▸ What is expected: Wherever a line in the material contains the word "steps", copy that line.

■ ■ ■

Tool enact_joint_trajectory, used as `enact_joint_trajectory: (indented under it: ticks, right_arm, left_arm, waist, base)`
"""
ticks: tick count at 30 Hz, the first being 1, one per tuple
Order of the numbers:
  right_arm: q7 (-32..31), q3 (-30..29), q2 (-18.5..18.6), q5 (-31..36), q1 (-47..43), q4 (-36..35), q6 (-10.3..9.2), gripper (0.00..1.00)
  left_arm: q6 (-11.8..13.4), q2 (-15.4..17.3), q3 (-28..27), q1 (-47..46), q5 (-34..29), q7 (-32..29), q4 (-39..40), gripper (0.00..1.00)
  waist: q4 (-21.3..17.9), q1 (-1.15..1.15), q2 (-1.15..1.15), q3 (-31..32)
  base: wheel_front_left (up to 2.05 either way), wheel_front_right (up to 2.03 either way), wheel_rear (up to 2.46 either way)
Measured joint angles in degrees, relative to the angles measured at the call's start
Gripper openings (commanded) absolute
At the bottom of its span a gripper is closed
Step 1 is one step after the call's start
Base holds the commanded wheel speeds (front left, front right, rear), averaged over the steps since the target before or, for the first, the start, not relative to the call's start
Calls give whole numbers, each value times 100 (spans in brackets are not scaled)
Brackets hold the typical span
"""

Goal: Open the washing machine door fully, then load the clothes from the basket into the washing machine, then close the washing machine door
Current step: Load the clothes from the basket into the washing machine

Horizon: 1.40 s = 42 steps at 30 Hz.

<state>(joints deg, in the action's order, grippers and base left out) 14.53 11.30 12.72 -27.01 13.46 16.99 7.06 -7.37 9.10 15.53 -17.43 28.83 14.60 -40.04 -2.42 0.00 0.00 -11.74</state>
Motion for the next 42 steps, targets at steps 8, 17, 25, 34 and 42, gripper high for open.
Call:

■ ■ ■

▸ Solved exercise:
Base holds the commanded wheel speeds (front left, front right, rear), averaged over the steps since the target before or, for the first, the start, not relative to the call's start
Horizon: 1.40 s = 42 steps at 30 Hz.
Motion for the next 42 steps, targets at steps 8, 17, 25, 34 and 42, gripper high for open.

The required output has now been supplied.